Problem description: Copy nothing but the lines below running from the line containing "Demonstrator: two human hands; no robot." through the line containing "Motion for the", both end lines included.

Information supplied:
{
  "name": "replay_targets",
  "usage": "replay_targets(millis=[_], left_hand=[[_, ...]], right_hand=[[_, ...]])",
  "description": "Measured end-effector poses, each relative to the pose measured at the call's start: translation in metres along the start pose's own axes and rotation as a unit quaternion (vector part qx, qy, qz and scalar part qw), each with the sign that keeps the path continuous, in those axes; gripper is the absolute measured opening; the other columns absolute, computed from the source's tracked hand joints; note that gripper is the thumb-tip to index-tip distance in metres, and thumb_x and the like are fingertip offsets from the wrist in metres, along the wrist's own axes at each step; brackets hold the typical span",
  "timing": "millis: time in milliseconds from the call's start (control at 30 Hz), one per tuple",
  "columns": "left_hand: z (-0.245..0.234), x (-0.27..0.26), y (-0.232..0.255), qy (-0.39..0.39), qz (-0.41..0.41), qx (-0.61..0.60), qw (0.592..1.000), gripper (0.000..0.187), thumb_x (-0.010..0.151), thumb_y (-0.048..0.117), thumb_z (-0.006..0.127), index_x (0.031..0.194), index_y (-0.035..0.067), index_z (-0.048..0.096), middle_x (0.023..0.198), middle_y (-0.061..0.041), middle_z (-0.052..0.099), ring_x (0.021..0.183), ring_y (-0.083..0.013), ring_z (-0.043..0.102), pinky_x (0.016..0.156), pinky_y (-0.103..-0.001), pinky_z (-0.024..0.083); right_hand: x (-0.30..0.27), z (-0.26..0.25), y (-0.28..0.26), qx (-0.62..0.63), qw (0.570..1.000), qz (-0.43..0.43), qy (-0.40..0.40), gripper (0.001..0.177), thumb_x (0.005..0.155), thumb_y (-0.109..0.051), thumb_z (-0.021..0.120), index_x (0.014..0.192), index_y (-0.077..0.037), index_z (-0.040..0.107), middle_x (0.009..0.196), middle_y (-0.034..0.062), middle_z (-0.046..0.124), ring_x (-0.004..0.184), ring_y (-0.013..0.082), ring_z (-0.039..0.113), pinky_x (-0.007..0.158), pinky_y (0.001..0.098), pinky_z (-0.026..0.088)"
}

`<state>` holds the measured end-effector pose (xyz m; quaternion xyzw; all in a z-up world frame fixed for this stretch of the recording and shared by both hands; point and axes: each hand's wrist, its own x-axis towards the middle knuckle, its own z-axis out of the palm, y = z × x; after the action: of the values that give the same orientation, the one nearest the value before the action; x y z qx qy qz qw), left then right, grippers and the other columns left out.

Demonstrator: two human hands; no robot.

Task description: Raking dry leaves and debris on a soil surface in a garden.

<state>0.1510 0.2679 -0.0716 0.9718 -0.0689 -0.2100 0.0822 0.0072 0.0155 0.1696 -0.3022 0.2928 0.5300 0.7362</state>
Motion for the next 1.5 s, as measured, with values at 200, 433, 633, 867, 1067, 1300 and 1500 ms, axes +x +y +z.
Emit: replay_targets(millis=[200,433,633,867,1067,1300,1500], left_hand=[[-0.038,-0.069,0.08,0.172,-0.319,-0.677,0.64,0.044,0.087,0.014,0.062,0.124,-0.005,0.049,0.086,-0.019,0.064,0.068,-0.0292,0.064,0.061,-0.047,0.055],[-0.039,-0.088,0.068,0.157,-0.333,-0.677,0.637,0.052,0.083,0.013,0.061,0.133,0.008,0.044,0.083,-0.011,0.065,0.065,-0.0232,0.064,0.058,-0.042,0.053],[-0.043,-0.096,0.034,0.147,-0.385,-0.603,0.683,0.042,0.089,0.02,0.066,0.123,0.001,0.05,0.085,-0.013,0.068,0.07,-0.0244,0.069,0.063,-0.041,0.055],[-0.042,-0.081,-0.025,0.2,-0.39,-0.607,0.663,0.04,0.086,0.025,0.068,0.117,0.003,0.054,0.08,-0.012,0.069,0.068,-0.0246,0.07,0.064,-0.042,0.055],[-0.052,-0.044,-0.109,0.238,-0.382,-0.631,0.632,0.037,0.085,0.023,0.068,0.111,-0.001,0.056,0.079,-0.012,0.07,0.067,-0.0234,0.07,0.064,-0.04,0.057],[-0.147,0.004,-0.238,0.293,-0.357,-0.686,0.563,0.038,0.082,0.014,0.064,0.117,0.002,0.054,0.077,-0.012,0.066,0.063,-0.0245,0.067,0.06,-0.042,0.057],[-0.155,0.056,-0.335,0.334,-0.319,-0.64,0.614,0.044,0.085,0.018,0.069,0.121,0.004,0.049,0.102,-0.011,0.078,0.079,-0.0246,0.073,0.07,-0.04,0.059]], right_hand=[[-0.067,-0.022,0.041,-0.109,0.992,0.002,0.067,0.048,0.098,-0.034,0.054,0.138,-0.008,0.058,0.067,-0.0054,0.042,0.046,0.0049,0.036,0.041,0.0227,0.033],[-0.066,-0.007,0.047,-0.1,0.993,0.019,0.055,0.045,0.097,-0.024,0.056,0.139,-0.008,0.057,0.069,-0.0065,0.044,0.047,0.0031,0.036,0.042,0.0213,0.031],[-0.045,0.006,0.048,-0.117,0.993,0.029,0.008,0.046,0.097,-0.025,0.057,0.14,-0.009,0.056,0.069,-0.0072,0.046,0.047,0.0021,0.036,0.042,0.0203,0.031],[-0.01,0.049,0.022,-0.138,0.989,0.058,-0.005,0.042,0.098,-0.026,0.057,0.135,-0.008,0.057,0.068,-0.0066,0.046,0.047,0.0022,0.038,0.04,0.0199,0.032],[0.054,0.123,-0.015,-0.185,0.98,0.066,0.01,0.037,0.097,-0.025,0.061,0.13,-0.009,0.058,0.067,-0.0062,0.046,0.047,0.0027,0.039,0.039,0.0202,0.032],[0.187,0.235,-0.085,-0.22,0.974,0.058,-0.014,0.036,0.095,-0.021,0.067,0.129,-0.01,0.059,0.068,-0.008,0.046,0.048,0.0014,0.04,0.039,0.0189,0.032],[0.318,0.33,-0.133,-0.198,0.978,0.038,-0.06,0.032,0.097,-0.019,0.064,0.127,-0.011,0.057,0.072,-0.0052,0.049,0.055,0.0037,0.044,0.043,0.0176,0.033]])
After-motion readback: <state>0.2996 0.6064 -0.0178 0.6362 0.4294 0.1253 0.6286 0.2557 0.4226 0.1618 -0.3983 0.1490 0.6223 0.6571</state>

Exercise output:
Demonstrator: two human hands; no robot.

Task description: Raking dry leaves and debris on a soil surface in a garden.

<state>0.1510 0.2679 -0.0716 0.9718 -0.0689 -0.2100 0.0822 0.0072 0.0155 0.1696 -0.3022 0.2928 0.5300 0.7362</state>
Motion for the next 1.5 s, as measured, with values at 200, 433, 633, 867, 1067, 1300 and 1500 ms, axes +x +y +z.

The exercise requires no additional content.